Petrucia Camelo

FESTEJO DE INVERNO

Petrucia Camelo 23 de maio de 2024

Correm sob a chuva vestígios da fauna. Aonde vão não se sabe, talvez em busca de abrigo, de sobrevivência registrados na memória herdada. No molhar do chão, liquens atapetam árvores, muros, pedras e calçadas. Instalam-se as chuvas, hospeda-se o inverno sobre verde esmeralda.

O tamborilar da chuva, ao cair não impede de ouvir-se a música dos passos a correrem desordenados, e o som do correr das águas na biqueira que faz a alegria da meninada. O clima frio muda o cardápio e, sobre a mesa, o vinho tinto acompanha o prato, o mesmo que é levado ao fogo, tomando-se quente. Tinha-se a ciência caseira de que no ventre uma nova vida vingava, assim se extrai dos relatos passados.

As chuvas catastróficas do inverno rigoroso descem feitas cortinas acinzentadas, e nos países onde há gelo, deixam o branco da neve por todos os lados, fazendo lembrar um fato histórico: o declínio das tropas de Napoleão Bonaparte; ou um fato mais simples a bola que desliza no campo molhado.

E mais ainda, as chuvas anualmente causam muitos estragos: chuvas caídas sobre as favelas de encostas que circulam as cidades, afrouxam a terra que desaba e logo noticiam-se os desastres e dias depois as providências tomadas, constantes do imediatismo, que posteriormente serão engavetadas.
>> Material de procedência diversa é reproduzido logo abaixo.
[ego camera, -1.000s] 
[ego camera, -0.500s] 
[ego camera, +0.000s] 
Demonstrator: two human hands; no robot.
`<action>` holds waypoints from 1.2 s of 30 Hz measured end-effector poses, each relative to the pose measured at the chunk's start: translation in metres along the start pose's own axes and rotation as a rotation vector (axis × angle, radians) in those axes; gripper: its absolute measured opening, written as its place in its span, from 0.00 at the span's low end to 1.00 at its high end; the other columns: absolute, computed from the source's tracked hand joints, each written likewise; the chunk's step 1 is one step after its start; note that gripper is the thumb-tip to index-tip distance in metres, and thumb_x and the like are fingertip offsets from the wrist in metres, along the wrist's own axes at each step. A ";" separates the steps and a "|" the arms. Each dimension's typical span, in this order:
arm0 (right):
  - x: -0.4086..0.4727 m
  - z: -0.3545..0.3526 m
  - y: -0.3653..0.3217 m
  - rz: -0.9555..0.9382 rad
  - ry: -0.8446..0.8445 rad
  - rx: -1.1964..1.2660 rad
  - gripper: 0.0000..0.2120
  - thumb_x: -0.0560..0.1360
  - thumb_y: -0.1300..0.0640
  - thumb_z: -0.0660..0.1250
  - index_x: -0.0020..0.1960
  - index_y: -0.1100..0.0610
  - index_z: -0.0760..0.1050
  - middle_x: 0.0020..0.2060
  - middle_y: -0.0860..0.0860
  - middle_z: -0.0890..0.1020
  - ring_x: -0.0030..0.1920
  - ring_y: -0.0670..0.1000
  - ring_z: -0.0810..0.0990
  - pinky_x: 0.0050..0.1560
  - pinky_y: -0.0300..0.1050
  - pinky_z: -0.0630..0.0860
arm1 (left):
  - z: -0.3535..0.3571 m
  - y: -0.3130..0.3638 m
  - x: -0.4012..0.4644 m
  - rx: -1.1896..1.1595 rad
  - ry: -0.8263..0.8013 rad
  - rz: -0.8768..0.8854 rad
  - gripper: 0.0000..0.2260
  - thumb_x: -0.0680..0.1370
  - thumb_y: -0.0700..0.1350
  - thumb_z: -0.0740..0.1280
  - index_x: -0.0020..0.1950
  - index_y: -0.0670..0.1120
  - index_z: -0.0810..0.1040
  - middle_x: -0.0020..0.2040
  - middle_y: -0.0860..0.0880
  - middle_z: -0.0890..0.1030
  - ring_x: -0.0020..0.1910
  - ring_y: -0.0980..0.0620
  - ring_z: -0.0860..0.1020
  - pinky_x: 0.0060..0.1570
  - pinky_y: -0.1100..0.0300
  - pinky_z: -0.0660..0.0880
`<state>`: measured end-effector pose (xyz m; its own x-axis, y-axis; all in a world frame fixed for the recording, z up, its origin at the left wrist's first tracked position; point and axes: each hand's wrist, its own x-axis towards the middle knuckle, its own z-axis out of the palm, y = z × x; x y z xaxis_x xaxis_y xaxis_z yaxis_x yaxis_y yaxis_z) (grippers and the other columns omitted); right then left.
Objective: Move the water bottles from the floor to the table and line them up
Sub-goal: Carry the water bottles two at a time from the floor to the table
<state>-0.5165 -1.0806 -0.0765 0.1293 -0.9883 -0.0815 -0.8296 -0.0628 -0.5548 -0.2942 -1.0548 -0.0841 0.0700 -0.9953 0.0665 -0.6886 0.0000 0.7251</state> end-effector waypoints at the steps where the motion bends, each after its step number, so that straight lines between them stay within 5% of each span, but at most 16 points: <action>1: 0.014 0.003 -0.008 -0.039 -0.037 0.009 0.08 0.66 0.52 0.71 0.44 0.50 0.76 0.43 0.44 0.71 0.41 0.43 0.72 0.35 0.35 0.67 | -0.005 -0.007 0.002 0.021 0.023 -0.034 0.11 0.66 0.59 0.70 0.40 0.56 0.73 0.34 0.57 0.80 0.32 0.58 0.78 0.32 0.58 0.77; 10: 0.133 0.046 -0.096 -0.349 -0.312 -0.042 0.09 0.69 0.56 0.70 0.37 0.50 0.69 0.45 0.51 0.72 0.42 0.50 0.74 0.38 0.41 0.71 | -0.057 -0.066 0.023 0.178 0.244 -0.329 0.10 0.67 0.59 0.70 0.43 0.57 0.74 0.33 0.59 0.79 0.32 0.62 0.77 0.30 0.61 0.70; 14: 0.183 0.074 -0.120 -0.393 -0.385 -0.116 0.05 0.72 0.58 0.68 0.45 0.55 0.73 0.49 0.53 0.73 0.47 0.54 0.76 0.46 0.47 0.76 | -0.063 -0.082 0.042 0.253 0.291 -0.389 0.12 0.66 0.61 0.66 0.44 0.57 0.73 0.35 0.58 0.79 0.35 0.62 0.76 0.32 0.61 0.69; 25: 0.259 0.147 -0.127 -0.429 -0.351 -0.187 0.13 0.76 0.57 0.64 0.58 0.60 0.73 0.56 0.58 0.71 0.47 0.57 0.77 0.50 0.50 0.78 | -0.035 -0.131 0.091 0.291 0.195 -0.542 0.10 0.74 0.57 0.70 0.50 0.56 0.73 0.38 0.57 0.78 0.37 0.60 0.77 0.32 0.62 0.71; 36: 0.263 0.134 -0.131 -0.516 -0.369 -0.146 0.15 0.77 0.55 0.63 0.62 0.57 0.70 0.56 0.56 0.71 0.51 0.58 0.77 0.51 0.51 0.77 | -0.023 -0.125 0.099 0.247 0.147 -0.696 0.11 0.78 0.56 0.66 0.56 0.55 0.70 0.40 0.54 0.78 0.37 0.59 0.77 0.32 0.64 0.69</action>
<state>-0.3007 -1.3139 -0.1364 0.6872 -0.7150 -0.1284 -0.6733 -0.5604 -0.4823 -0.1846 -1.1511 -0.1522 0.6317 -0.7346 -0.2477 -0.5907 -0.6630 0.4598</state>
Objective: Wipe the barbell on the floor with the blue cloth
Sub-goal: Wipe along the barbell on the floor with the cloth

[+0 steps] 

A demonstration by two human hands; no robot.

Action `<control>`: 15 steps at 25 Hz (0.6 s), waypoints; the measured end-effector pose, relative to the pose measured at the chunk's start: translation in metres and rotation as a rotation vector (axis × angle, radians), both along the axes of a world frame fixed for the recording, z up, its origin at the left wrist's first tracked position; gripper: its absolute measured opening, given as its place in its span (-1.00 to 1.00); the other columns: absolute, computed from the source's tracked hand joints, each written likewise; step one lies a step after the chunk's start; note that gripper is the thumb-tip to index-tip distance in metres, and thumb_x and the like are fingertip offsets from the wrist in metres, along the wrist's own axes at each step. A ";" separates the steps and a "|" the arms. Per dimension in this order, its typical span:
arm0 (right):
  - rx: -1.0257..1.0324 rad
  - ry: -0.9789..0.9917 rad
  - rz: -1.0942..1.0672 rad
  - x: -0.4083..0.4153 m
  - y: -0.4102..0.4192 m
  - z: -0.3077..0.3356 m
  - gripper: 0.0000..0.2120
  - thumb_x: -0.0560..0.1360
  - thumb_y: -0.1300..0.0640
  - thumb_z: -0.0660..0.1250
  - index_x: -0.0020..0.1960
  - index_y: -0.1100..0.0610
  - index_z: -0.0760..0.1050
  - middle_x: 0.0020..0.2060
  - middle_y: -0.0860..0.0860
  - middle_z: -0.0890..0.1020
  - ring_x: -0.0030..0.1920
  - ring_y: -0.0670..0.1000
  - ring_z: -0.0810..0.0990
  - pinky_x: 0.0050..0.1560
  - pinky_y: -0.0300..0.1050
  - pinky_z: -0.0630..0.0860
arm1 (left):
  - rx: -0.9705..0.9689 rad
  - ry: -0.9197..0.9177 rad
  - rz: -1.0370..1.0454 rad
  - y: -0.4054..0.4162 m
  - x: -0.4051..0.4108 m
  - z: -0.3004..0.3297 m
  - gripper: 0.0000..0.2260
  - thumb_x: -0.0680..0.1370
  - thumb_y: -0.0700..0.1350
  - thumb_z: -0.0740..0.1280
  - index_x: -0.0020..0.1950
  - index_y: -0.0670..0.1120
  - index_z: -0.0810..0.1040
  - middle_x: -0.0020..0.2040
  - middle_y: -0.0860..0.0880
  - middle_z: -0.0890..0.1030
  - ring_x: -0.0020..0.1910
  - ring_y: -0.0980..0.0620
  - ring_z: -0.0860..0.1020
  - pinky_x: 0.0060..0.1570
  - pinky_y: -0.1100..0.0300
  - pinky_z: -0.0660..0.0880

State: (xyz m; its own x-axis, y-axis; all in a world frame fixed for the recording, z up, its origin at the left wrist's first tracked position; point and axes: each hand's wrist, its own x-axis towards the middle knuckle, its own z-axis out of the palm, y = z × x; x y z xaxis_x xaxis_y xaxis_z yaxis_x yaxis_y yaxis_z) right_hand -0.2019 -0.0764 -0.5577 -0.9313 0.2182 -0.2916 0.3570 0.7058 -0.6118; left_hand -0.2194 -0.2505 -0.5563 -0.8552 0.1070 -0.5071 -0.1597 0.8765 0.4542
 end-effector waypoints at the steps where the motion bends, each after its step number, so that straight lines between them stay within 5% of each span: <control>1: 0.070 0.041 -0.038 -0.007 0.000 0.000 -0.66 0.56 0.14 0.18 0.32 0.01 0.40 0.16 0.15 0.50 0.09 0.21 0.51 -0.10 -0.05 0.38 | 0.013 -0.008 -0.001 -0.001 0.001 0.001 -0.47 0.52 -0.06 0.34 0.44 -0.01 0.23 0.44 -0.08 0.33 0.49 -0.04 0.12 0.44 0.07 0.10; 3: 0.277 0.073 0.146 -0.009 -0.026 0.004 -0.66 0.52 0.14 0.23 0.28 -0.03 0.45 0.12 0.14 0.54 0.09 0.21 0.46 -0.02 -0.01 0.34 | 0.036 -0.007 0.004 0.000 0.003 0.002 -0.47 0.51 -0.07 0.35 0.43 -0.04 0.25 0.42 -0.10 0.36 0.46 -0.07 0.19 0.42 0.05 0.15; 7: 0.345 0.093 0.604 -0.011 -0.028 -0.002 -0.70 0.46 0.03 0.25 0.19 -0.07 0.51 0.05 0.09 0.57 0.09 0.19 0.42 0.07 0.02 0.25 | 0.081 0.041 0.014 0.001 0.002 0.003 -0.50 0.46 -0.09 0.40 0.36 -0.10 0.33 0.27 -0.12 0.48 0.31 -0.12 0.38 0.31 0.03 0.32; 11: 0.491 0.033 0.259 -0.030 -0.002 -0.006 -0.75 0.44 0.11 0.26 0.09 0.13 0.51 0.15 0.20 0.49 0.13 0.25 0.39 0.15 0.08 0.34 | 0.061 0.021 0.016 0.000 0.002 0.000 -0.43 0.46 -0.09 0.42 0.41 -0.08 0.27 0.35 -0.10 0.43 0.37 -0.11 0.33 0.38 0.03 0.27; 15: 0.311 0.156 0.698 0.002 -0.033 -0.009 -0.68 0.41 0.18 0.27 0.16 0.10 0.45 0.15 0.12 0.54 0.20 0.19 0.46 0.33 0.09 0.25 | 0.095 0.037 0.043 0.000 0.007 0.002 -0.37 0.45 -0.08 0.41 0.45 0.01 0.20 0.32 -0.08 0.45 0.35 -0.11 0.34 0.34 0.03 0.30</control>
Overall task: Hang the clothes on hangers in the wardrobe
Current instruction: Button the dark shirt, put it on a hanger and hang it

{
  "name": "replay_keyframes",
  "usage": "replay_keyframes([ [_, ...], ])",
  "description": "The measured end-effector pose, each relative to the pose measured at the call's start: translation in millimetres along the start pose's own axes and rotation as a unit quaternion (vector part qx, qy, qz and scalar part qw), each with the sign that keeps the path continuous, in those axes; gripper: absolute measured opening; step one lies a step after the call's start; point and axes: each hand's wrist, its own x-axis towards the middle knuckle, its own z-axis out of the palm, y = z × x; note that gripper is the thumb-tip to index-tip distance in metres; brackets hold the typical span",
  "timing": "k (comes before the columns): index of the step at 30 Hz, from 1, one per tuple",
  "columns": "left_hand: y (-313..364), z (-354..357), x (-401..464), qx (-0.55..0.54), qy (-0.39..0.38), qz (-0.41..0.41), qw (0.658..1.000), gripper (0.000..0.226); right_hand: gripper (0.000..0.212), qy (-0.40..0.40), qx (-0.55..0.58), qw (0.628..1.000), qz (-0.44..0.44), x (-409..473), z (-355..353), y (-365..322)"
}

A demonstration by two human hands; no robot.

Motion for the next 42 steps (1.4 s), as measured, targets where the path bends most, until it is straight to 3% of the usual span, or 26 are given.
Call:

Os velhos e surrados cobertores contarão as histórias dos invernos passados.

Nos caminhos do interior, sob a chuva fina, caminham em filas indianas os nativos: crianças, velhos e mulheres jovens, vestidas com as cores vividas do arco-íris, cheirando a mate-verde, a água de cheiro comprada na feira. Com as sandálias nas mãos presas aos dedos, vão a casa da comadre, da rezadeira, sem faltar as idas aos festejos do inverno, rendendo homenagens a Santo Antonio, casamenteiro, a São João e a São Pedro. Vão pular fogueira, fazer adivinhação, saborear comidas típicas, dançar forró sob a latada ao som do reco-reco, zabumba, ganzá, sanfona e triângulo que faz a noite de encantamentos.

E numa cumplicidade que se espia sob as palhas da palhoça, segredos são engendrados, contados ao pé das orelhas, sob a aba do chapéu de palha, de couro molhado, impregnado de suor, misturando-se ao cheiro de aguardente e das baforadas dos cigarros de fumo de corda.

Da cumeeira descem grossos cordões d’água sulcando a terra, e ouve-se de longe, dentro da noite chuvosa, o canto da corredeira desaguando num chuá de águas escorrendo, sugadas pelo sumidouro.

Debruça-se sobre a austera paisagem o olhar desconfiado e perscrutador do sertanejo, que somente se alegra com o cair das chuvas, que trazem à luz os anfíbios sobreviventes soterrados na lama endurecida, as sementes que eclodem de novas pastagens, a cor das raras flores silvestres, os açudes que sangram.

E cada folha torna-se um leito de rio cheio derramando em bicas a chuva que cai; cada árvore é uma fonte sonora, absorvendo a água em suas raízes e toda a terra respira como se tivesse tomado um bálsamo, sentindo um gosto, aplacado a dor.

Entre as estações do ano, o inverno tem a função de trazer ao presente a memória da natureza do passado. O inverno atua sobre a terra ressequida, como se fosse o oleiro moldando a argila, ou ainda um mestre, um provedor, promovendo as potencialidades do desenvolvimento da vida.